I'd like to combine multiple columns as a list into a single column.
For example, this data frame:
import polars as pl
import numpy as np
df = pl.from_repr("""
┌─────┬─────┐
│ a ┆ b │
│ --- ┆ --- │
│ i64 ┆ i64 │
╞═════╪═════╡
│ 1 ┆ 4 │
│ 2 ┆ 5 │
│ 3 ┆ 6 │
└─────┴─────┘
""")
into this one:
┌────────────┐
│ combine │
│ --- │
│ list [i64] │
╞════════════╡
│ [1, 4] │
│ [2, 5] │
│ [3, 6] │
└────────────┘
Right now I'm doing it this way:
df = df.with_columns(pl.map_batches(['a','b'],lambda df:pl.Series(np.column_stack([df[0].to_numpy(),df[1].to_numpy()]).tolist())).alias('combine'))

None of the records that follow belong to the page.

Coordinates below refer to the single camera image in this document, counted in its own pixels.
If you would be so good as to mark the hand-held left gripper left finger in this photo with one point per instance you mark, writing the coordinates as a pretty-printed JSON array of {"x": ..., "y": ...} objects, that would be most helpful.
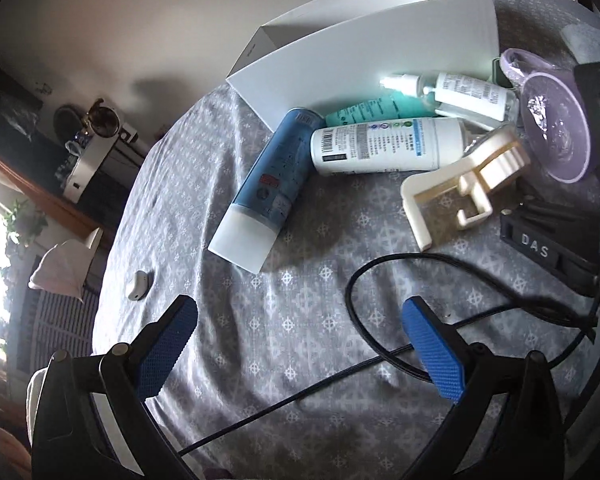
[{"x": 167, "y": 345}]

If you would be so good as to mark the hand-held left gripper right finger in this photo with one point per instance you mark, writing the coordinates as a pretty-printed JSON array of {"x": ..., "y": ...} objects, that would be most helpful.
[{"x": 432, "y": 355}]

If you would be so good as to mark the clear spray bottle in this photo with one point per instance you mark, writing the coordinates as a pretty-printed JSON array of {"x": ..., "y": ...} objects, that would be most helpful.
[{"x": 470, "y": 92}]

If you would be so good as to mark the blue tube with white cap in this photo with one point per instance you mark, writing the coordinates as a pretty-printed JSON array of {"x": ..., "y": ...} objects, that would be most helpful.
[{"x": 275, "y": 180}]

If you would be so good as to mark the white bottle with printed label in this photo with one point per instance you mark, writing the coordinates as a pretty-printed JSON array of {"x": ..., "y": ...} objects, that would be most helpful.
[{"x": 395, "y": 145}]

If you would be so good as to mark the teal plastic bottle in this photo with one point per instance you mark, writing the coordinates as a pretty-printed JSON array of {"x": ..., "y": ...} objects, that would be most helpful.
[{"x": 375, "y": 109}]

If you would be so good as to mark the white cardboard box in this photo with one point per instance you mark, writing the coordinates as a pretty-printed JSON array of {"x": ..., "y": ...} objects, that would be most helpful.
[{"x": 380, "y": 45}]

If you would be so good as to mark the pale purple plastic container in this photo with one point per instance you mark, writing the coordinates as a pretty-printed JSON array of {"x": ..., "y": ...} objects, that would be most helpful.
[{"x": 560, "y": 130}]

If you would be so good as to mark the small white earbud case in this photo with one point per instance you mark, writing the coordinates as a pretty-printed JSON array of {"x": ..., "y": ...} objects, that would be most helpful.
[{"x": 140, "y": 285}]

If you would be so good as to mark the beige plastic holder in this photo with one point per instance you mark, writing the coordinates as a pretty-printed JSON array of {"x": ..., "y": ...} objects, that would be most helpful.
[{"x": 485, "y": 165}]

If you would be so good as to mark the white towel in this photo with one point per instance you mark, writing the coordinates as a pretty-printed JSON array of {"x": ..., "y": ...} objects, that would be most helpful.
[{"x": 60, "y": 270}]

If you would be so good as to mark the green potted plant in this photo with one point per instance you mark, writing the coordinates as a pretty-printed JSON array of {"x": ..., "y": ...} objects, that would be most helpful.
[{"x": 25, "y": 222}]

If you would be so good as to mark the wooden furniture edge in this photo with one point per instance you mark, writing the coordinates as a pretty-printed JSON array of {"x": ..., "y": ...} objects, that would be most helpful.
[{"x": 45, "y": 200}]

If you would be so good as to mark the white shelf unit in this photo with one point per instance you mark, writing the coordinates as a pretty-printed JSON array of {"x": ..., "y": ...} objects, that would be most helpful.
[{"x": 92, "y": 170}]

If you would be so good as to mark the small round fan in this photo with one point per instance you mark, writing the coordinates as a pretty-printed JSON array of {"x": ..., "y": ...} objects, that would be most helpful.
[{"x": 104, "y": 120}]

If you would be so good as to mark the dark round dish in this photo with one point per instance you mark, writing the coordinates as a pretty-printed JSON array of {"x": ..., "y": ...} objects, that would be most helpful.
[{"x": 67, "y": 120}]

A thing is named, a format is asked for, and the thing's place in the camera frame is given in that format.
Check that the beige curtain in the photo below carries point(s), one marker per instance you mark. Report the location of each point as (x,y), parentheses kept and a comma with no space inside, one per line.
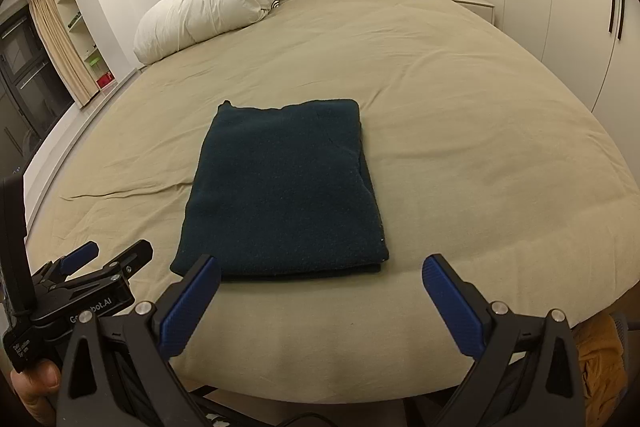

Is there a better way to do it?
Update: reshape
now returns a (fixed-width) Array
type in Polars.
For lists, pl.concat_list("a", "b")
can be used directly.
Original answer
With the landing of this PR, we can reshape
a Series/Expr
into a Series/Expr
of type List
. These can then be concatenated
per row.
df = pl.DataFrame({
"a": [1, 2, 3],
"b": [4, 5, 6]
})
df.select(
pl.concat_list(
pl.col("a").reshape((-1, 1)),
pl.col("b").reshape((-1, 1))
)
)
Outputs:
shape: (3, 1)
┌────────────┐
│ a │
│ --- │
│ list [i64] │
╞════════════╡
│ [1, 4] │
│ [2, 5] │
│ [3, 6] │
└────────────┘
Note that we give the shape (-1, 1)
, where -1
means infer the dimension size. So this reads as (infer the rows, 1 column)
.
You can compile polars from source to use this new feature, or wait a few days and then its landed on PyPi.